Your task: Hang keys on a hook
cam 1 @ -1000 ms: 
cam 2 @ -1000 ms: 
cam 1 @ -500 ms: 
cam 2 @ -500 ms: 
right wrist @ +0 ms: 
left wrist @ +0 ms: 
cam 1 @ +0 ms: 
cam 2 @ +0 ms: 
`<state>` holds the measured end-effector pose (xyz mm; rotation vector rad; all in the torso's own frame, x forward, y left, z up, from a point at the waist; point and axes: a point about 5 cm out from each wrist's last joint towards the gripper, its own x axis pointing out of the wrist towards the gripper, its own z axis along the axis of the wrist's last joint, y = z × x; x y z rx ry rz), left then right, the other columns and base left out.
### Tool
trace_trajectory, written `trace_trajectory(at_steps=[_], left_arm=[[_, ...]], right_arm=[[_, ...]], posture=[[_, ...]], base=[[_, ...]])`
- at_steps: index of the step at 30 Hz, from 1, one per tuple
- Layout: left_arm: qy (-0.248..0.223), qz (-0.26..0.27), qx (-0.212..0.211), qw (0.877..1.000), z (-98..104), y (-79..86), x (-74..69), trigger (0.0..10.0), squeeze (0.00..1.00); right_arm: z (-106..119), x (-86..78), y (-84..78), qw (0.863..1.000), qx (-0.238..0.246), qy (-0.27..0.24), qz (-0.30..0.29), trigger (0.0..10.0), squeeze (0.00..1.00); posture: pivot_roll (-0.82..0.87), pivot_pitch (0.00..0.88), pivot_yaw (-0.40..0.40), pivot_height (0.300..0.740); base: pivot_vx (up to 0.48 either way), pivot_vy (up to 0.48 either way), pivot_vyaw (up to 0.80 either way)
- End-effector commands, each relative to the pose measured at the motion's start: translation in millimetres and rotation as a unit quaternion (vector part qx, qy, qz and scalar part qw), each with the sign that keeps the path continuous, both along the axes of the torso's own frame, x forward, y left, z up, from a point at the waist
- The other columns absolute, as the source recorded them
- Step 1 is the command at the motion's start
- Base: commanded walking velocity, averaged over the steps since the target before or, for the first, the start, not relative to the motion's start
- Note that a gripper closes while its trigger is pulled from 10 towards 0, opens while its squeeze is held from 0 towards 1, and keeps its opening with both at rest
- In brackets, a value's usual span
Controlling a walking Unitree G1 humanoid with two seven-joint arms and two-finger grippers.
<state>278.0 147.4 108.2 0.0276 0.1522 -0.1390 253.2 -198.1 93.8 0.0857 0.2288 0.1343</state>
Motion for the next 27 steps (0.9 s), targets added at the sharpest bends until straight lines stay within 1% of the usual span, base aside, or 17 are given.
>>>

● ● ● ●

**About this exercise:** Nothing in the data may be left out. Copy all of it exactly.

**Answer to this task:**
Your task: Hang keys on a hook
cam 1 @ -1000 ms: 
cam 2 @ -1000 ms: 
cam 1 @ -500 ms: 
cam 2 @ -500 ms: 
right wrist @ +0 ms: 
left wrist @ +0 ms: 
cam 1 @ +0 ms: 
cam 2 @ +0 ms: 
`<state>` holds the measured end-effector pose (xyz mm; rotation vector rad; all in the torso's own frame, x forward, y left, z up, from a point at the waist; point and axes: a point about 5 cm out from each wrist's last joint towards the gripper, its own x axis pointing out of the wrist towards the gripper, its own z axis along the axis of the wrist's last joint, y = z × x; x y z rx ry rz), left then right, the other columns and base left out.
### Tool
trace_trajectory, written `trace_trajectory(at_steps=[_], left_arm=[[_, ...]], right_arm=[[_, ...]], posture=[[_, ...]], base=[[_, ...]])`
- at_steps: index of the step at 30 Hz, from 1, one per tuple
- Layout: left_arm: qy (-0.248..0.223), qz (-0.26..0.27), qx (-0.212..0.211), qw (0.877..1.000), z (-98..104), y (-79..86), x (-74..69), trigger (0.0..10.0), squeeze (0.00..1.00); right_arm: z (-106..119), x (-86..78), y (-84..78), qw (0.863..1.000), qx (-0.238..0.246), qy (-0.27..0.24), qz (-0.30..0.29), trigger (0.0..10.0), squeeze (0.00..1.00); posture: pivot_roll (-0.82..0.87), pivot_pitch (0.00..0.88), pivot_yaw (-0.40..0.40), pivot_height (0.300..0.740); base: pivot_vx (up to 0.48 either way), pivot_vy (up to 0.48 either way), pivot_vyaw (up to 0.80 either way)
- End-effector commands, each relative to the pose measured at the motion's start: translation in millimetres and rotation as a unit quaternion (vector part qx, qy, qz and scalar part qw), each with the sign that keeps the path continuous, both along the axes of the torso's own frame, x forward, y left, z up, from a point at the waist
- The other columns absolute, as the source recorded them
- Step 1 is the command at the motion's start
- Base: commanded walking velocity, averaged over the steps since the target before or, for the first, the start, not relative to the motion's start
- Note that a gripper closes while its trigger is pulled from 10 towards 0, opens while its squeeze is held from 0 towards 1, and keeps its opening with both at rest
- In brackets, a value's usual span
Controlling a walking Unitree G1 humanoid with two seven-joint arms and two-finger grippers.
<state>278.0 147.4 108.2 0.0276 0.1522 -0.1390 253.2 -198.1 93.8 0.0857 0.2288 0.1343</state>
Motion for the next 27 steps (0.9 s), targets added at the sharpest bends until straight lines stay within 1% of the usual span, base aside, or 17 are given.
>>>

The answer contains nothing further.